**Work order:** A set of records appears below. Print them all, word for word.

**Source material:**
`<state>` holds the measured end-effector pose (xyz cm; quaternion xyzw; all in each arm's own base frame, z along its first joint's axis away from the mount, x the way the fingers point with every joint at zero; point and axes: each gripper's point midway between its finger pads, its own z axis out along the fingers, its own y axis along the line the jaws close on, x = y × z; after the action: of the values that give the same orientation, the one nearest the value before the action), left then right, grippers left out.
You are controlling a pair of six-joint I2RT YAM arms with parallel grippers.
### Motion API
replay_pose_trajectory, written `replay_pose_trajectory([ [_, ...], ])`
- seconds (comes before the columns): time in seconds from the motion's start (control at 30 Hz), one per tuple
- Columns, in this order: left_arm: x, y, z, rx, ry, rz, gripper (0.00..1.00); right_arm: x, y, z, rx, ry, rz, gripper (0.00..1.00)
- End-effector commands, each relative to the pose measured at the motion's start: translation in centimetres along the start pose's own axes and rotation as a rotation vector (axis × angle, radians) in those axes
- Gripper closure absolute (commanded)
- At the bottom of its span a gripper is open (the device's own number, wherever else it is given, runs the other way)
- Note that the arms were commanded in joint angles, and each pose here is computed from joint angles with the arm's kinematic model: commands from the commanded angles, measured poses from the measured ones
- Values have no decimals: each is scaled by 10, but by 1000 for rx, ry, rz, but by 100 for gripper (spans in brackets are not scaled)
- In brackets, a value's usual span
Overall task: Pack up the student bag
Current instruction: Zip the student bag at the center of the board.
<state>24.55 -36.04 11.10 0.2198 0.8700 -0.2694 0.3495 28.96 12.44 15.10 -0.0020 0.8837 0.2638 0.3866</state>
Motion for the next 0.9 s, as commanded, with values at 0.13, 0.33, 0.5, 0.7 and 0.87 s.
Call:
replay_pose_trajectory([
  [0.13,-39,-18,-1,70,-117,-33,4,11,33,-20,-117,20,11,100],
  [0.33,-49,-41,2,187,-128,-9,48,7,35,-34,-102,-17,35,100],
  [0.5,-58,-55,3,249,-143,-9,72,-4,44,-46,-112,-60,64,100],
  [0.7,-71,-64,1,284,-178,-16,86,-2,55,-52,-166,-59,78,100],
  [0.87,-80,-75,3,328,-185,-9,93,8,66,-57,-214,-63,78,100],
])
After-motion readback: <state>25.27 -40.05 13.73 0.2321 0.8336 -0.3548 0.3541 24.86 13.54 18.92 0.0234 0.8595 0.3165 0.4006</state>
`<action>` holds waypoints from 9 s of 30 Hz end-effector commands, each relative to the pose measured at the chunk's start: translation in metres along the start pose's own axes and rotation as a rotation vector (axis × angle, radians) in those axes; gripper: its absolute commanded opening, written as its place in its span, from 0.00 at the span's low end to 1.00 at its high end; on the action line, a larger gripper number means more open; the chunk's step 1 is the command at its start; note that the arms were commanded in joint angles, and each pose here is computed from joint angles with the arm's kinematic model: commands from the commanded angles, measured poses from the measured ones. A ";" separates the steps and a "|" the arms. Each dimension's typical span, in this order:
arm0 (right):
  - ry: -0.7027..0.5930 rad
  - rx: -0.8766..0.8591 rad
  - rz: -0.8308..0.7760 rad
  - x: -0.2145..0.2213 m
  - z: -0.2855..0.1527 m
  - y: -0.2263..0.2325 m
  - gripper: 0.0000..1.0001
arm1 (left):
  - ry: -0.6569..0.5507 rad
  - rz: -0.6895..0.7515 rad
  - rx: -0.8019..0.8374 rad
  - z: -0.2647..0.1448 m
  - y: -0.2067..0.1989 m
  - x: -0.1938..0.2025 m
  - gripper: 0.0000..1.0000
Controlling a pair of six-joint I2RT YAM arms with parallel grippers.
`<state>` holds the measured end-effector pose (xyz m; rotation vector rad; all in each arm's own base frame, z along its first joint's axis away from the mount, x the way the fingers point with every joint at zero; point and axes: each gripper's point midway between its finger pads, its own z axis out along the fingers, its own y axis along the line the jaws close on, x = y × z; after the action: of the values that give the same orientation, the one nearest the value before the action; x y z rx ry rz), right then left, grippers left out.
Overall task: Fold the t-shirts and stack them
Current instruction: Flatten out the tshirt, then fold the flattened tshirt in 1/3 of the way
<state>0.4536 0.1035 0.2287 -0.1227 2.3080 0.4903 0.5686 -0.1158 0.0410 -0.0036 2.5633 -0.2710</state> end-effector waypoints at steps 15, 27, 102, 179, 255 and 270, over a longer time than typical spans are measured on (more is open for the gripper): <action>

**Written response:**
`<state>` holds the measured end-effector pose (xyz cm; quaternion xyzw; all in each arm's own base frame, z along its first joint's axis away from the mount, x the way the fingers point with every joint at zero; point and axes: each gripper's point midway between its finger pads, its own z axis out along the fingers, its own y axis along the line the jaws close on, x = y × z; after the action: of the values that give the same orientation, the one nearest the value before the action), left then right, grippers left out.
You are controlling a pair of six-joint I2RT YAM arms with parallel grippers.
### Motion API
replay_pose_trajectory, written `replay_pose_trajectory([ [_, ...], ])`
- seconds (comes before the columns): time in seconds from the motion's start (control at 30 Hz), one per tuple
- Columns, in this order: left_arm: x, y, z, rx, ry, rz, gripper (0.00..1.00); right_arm: x, y, z, rx, ry, rz, gripper (0.00..1.00)
- End-effector commands, each relative to the pose measured at the motion's start: translation in centimetres along the start pose's own axes and rotation as a rotation vector (axis × angle, radians) in those axes
- Gripper closure absolute (commanded)
- At the bottom of its span a gripper is open (the device's own number, wherever else it is given, runs the other way)
- Note that the arms were commanded in joint angles, and each pose here is computed from joint angles with the arm's kinematic model: commands from the commanded angles, measured poses from the measured ones
- Values have no decimals: each is scaled by 10, but by 1000 for rx, ry, rz, but by 100 for gripper (spans in brackets are not scaled)
- In brackets, a value's usual span
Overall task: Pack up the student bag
Current instruction: Zip the student bag at the center of the board.
<state>24.55 -36.04 11.10 0.2198 0.8700 -0.2694 0.3495 28.96 12.44 15.10 -0.0020 0.8837 0.2638 0.3866</state>
Motion for the next 0.9 s, as commanded, with values at 0.13, 0.33, 0.5, 0.7 and 0.87 s.
Call:
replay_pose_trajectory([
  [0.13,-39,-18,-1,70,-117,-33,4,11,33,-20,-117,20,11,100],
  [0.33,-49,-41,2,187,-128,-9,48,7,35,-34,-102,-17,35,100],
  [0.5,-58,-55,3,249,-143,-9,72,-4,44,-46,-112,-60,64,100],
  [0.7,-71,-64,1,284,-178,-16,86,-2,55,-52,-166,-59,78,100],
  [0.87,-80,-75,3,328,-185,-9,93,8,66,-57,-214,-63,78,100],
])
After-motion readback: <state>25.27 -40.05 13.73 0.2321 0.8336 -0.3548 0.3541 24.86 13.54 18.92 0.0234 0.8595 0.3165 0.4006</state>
`<action>` holds waypoints from 9 s of 30 Hz end-effector commands, each relative to the pose measured at the chunk's start: translation in metres along the start pose's own axes and rotation as a rotation vector (axis × angle, radians) in those axes; gripper: its absolute commanded opening, written as its place in its span, from 0.00 at the span's low end to 1.00 at its high end; on the action line, a larger gripper number means more open; the chunk's step 1 is the command at its start; note that the arms were commanded in joint angles, and each pose here is computed from joint angles with the arm's kinematic model: commands from the commanded angles, measured poses from the measured ones. A ";" separates the steps and a "|" the arms. Each dimension's typical span, in this order:
arm0 (right):
  - ry: -0.7027..0.5930 rad
  - rx: -0.8766..0.8591 rad
  - rz: -0.8308..0.7760 rad
  - x: -0.2145..0.2213 m
  - z: -0.2855..0.1527 m
  - y: -0.2263..0.2325 m
  - gripper: 0.0000..1.0001
arm1 (left):
  - ry: -0.6569..0.5507 rad
  - rz: -0.6895..0.7515 rad
  - rx: -0.8019..0.8374 rad
  - z: -0.2647..0.1448 m
  - y: -0.2067..0.1989 m
  - x: -0.1938..0.2025 m
  - gripper: 0.0000..1.0000
Controlling a pair of six-joint I2RT YAM arms with parallel grippers.
`<state>` holds the measured end-effector pose (xyz m; rotation vector rad; all in each arm's own base frame, z along its first joint's axis away from the mount, x the way the fingers point with every joint at zero; point and axes: each gripper's point midway between its finger pads, its own z axis out along the fingers, its own y axis along the line the jaws close on, x = y × z; after the action: of the values that give the same orientation, the one nearest the value before the action; x y z rx ry rz), right then left, grippers left out.
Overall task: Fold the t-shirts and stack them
Current instruction: Flatten out the tshirt, then fold the flattened tshirt in 1/3 of the way
<state>0.4536 0.1035 0.2287 -0.1227 2.3080 0.4903 0.5686 -0.1158 0.0410 -0.0036 2.5633 -0.2710</state> end-effector waypoints at steps 15, 27, 102, 179, 255 and 270, over a longer time than typical spans are measured on (more is open for the gripper): <action>

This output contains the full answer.